[LU-8046] LFSCK does not properly check LOV_MAGIC Created: 20/Apr/16  Updated: 21/Apr/16  Resolved: 20/Apr/16

Status: Resolved
Project: Lustre
Component/s: None
Affects Version/s: Lustre 2.6.0, Lustre 2.7.0, Lustre 2.8.0
Fix Version/s: None

Type: Bug Priority: Major
Reporter: Andreas Dilger Assignee: nasf (Inactive)
Resolution: Not a Bug Votes: 0
Labels: lfsck

Severity: 3
Rank (Obsolete): 9223372036854775807

 Description   

In the LFSCK layout checking code, several places check for e.g. LOV_MAGIC_V1 and if this isn't found assume that the layout is LOV_MAGIC_V3. However, this will break when new layout types are added, like PFL, RAID-1, etc.

The LFSCK code should explicitly check the lmm_magic is a known value, and if it is not known either skip it (for magics matching LOV_MAGIC_MAGIC) or consider the layout to be corrupt (for magics that don't match LOV_MAGIC_MAGIC).



 Comments   
Comment by nasf (Inactive) [ 20/Apr/16 ]

In fact, we have already done that. As you can see in the lfsck_layout_verify_header()

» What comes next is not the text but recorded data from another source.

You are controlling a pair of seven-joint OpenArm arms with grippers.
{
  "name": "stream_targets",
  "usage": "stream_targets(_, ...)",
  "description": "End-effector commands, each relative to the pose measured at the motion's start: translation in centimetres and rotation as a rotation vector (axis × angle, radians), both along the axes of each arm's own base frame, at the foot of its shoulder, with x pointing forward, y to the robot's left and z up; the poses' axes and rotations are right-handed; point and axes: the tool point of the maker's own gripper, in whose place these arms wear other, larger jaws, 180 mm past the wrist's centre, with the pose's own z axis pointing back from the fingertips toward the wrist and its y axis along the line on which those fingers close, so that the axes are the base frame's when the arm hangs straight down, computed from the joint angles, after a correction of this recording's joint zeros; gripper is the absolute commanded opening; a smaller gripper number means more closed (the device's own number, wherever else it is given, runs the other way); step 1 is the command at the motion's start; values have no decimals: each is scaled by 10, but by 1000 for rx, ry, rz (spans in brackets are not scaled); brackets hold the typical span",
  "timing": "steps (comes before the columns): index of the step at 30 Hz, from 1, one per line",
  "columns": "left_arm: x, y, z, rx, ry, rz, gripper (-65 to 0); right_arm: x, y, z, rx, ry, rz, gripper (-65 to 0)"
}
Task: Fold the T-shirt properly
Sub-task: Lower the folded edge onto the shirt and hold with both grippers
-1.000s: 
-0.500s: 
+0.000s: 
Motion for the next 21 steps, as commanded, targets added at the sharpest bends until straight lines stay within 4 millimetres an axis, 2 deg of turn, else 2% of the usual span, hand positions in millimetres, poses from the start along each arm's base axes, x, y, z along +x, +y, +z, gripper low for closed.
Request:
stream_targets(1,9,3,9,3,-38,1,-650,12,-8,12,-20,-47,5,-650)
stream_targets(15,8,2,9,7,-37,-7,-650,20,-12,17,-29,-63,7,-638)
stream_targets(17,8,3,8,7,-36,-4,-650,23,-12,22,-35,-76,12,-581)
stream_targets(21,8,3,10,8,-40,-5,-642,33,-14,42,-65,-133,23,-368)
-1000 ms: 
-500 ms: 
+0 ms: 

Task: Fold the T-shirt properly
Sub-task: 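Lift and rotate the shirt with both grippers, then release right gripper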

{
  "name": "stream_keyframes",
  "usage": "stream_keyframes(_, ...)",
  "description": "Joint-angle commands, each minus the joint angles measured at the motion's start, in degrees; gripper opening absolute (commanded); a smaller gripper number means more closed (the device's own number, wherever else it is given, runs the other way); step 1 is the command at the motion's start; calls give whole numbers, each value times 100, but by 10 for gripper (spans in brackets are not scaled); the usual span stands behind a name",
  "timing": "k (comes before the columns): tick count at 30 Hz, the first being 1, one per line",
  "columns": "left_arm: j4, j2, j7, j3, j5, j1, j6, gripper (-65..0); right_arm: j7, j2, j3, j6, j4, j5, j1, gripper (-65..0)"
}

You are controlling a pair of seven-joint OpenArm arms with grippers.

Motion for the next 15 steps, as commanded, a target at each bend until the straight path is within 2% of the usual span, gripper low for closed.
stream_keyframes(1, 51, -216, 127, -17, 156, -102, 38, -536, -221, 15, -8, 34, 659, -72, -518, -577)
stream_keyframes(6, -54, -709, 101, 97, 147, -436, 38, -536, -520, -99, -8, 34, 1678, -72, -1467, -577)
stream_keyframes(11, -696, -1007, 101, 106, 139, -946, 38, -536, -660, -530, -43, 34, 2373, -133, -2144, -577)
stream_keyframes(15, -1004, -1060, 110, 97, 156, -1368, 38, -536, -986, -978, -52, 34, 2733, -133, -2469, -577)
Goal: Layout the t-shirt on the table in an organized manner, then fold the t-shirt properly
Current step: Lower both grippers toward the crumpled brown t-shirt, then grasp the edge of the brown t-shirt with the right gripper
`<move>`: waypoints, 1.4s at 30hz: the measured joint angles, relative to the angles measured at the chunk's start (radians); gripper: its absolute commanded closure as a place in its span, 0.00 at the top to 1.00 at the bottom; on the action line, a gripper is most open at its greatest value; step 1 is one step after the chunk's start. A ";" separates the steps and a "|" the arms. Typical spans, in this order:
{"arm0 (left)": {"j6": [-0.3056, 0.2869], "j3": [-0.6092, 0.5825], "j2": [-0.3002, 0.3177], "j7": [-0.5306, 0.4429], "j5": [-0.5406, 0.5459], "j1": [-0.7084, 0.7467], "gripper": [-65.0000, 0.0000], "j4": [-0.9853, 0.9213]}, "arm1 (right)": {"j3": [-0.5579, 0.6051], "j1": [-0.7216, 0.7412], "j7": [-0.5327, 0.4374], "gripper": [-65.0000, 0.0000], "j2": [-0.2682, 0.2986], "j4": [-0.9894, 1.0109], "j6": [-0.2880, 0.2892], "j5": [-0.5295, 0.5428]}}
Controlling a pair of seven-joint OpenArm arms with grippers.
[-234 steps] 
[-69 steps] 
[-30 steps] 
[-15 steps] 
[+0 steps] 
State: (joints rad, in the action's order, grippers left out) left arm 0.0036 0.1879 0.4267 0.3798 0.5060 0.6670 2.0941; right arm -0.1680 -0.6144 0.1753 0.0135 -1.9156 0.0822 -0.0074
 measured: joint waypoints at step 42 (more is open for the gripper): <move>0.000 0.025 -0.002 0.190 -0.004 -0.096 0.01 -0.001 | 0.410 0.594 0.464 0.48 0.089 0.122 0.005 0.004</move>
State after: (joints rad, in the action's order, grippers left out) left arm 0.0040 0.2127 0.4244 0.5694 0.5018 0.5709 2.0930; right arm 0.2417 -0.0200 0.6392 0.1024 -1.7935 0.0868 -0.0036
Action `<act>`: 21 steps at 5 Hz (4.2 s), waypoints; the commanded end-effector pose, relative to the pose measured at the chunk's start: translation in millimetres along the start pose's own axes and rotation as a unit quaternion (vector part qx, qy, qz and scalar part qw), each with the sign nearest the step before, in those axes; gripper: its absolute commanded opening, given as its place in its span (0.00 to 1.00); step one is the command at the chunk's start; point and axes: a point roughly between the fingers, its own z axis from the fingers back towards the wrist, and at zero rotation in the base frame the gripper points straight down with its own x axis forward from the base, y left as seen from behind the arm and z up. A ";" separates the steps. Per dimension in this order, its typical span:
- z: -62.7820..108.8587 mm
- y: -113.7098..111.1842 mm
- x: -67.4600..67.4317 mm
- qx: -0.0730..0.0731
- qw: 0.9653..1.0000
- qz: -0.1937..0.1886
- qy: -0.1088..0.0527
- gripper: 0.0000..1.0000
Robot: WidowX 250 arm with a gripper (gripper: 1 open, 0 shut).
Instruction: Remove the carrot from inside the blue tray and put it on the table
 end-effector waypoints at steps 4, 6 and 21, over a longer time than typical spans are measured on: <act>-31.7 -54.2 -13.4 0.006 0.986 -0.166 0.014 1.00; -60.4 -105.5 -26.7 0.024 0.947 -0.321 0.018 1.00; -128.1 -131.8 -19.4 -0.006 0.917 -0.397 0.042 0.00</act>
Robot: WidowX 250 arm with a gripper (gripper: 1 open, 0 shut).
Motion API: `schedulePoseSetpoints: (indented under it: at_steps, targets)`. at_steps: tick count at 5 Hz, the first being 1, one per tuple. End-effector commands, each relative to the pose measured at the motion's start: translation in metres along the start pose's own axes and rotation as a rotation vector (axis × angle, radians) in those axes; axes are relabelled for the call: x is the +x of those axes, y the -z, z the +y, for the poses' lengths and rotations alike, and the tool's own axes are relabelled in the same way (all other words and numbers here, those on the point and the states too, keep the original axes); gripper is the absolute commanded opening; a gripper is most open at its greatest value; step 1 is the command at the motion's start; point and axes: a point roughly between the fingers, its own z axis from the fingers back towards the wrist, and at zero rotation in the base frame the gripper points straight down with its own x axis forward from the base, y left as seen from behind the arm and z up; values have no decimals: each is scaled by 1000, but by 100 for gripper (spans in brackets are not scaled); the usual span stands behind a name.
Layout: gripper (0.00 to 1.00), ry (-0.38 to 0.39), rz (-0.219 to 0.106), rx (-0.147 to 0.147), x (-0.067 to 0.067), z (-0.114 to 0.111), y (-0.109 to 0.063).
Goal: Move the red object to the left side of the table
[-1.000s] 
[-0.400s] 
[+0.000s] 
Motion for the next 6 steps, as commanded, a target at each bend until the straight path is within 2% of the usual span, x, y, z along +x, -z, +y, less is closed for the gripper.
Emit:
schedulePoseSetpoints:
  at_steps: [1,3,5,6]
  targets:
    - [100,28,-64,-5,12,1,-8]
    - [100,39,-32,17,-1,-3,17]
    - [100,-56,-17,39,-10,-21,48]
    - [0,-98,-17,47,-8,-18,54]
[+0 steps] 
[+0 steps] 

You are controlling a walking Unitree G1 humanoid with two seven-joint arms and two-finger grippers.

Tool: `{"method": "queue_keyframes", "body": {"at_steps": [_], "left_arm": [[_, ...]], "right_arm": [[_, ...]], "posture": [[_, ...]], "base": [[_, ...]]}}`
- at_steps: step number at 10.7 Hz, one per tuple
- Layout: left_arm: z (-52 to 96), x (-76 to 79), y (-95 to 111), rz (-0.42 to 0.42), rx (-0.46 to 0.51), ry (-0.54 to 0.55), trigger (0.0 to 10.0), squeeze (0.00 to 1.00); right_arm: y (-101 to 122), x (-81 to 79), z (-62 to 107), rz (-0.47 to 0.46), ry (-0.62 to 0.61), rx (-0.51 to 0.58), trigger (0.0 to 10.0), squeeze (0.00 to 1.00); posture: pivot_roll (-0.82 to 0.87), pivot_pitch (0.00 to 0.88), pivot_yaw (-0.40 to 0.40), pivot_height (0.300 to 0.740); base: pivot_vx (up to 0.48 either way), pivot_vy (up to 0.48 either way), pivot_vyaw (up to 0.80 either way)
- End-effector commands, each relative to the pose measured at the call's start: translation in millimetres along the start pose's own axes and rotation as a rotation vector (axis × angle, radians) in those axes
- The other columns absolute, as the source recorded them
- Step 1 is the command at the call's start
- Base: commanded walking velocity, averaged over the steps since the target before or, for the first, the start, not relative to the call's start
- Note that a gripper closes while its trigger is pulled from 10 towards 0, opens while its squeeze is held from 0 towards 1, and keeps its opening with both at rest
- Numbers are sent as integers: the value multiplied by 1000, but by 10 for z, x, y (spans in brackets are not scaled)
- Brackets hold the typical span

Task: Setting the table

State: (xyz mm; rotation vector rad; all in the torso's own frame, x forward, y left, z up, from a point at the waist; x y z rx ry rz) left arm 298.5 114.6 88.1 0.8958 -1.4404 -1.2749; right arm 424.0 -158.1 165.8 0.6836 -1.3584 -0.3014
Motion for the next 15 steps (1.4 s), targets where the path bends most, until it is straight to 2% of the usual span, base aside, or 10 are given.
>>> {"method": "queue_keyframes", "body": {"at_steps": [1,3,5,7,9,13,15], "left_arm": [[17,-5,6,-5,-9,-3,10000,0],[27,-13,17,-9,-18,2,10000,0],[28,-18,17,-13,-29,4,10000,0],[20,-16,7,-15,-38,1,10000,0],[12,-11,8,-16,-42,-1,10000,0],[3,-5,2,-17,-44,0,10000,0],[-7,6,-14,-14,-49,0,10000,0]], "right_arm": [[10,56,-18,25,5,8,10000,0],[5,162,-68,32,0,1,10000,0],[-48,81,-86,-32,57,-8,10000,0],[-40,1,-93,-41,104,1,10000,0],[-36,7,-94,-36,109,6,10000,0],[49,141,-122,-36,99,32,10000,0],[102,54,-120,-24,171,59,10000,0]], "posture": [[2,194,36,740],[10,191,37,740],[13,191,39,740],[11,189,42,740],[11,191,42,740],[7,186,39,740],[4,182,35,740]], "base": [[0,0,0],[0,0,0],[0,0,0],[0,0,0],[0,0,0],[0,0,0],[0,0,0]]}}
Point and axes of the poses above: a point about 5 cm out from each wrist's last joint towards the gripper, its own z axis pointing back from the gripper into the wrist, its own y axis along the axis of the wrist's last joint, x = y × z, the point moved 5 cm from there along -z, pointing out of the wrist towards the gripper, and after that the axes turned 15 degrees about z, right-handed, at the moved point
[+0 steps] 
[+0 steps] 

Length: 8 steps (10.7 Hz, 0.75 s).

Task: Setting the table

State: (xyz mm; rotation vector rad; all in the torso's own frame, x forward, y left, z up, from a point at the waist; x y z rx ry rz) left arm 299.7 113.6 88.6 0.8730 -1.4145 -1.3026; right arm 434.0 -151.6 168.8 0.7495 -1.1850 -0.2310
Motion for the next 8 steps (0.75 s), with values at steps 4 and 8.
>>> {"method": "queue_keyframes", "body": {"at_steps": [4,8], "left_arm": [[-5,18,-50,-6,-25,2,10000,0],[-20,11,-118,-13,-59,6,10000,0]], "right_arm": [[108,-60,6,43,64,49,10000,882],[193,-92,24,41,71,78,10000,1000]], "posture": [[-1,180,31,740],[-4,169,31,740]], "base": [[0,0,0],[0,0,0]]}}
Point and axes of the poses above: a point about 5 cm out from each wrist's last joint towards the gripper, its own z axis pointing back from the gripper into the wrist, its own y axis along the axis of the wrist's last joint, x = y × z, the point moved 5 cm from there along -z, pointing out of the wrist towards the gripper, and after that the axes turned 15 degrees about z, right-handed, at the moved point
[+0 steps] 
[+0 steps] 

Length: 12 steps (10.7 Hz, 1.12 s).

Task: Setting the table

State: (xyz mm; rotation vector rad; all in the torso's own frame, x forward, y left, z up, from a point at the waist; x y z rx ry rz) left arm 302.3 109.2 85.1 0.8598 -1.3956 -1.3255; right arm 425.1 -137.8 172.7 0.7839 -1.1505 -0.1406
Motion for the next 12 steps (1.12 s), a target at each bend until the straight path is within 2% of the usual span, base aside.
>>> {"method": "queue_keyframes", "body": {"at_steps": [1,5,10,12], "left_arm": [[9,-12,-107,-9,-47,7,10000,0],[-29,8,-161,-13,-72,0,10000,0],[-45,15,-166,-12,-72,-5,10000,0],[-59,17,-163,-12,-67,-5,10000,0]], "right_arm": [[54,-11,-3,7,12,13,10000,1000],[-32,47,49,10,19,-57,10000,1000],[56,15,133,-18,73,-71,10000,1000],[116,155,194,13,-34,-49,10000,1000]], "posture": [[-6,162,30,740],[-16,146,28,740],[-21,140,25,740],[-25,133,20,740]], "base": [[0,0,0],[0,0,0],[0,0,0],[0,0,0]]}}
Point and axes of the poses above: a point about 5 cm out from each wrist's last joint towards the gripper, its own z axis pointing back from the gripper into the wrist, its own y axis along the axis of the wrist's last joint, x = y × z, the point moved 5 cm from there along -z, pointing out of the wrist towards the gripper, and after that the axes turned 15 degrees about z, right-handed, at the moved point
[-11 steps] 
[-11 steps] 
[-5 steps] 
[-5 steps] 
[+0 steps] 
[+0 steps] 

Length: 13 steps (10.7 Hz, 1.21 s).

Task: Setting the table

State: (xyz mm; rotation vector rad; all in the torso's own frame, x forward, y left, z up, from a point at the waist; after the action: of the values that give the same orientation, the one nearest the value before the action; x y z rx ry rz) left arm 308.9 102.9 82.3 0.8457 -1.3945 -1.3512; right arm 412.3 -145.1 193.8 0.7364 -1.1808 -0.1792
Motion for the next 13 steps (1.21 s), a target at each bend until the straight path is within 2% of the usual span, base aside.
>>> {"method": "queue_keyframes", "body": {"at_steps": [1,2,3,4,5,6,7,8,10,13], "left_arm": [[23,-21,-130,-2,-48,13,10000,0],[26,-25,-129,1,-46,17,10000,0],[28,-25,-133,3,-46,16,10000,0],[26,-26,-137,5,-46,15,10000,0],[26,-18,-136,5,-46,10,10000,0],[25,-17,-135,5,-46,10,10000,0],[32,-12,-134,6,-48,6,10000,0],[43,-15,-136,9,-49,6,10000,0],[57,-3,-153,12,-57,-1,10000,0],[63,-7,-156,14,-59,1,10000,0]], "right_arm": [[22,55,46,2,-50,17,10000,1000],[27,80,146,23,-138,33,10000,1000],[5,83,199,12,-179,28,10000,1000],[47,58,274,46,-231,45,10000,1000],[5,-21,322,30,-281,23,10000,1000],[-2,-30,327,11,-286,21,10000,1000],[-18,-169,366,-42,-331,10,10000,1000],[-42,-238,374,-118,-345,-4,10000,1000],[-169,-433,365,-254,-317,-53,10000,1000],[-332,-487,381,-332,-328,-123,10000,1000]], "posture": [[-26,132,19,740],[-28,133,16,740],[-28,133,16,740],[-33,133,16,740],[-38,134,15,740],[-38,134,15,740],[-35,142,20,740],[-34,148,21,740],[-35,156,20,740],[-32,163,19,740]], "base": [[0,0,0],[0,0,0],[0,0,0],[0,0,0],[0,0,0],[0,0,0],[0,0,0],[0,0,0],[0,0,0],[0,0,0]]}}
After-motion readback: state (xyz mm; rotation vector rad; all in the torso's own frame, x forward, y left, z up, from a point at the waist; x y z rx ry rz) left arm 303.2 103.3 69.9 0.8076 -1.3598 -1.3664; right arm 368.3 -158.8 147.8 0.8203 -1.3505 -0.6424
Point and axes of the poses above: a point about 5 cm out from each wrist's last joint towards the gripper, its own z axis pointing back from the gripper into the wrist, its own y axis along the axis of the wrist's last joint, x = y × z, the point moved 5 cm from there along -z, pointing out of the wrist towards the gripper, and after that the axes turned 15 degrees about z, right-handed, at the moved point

static int lfsck_layout_verify_header(struct lov_mds_md_v1 *lmm)
{
        __u32 magic;
        __u32 pattern;

        magic = le32_to_cpu(lmm->lmm_magic);
        /* If magic crashed, keep it there. Sometime later, during OST-object
         * orphan handling, if some OST-object(s) back-point to it, it can be
         * verified and repaired. */
        if (magic != LOV_MAGIC_V1 && magic != LOV_MAGIC_V3) {
                struct ost_id   oi;
                int             rc;

                lmm_oi_le_to_cpu(&oi, &lmm->lmm_oi);
                if ((magic & LOV_MAGIC_MASK) == LOV_MAGIC_MAGIC)
                        rc = -EOPNOTSUPP;
                else
                        rc = -EINVAL;

                CDEBUG(D_LFSCK, "%s LOV EA magic %u on "DOSTID"\n",
                       rc == -EINVAL ? "Unknown" : "Unsupported",
                       magic, POSTID(&oi));

                return rc;
        }

        pattern = le32_to_cpu(lmm->lmm_pattern);
        /* XXX: currently, we only support LOV_PATTERN_RAID0. */
        if (lov_pattern(pattern) != LOV_PATTERN_RAID0) {
                struct ost_id oi;

                lmm_oi_le_to_cpu(&oi, &lmm->lmm_oi);
                CDEBUG(D_LFSCK, "Unsupported LOV EA pattern %u on "DOSTID"\n",
                       pattern, POSTID(&oi));

                return -EOPNOTSUPP;
        }

        return 0;
}

Before the caller handling the LOV EA entries, it will call lfsck_layout_verify_header() to check the magic firstly. Currently, only _V1 and _V3 are recognised. If the magic is unknown, and if it matches LOV_MAGIC_MAGIC, then keep it there and skip; otherwise, the LFSCK will regard the LOV EA corrupted and rebuild it from OST-object(s).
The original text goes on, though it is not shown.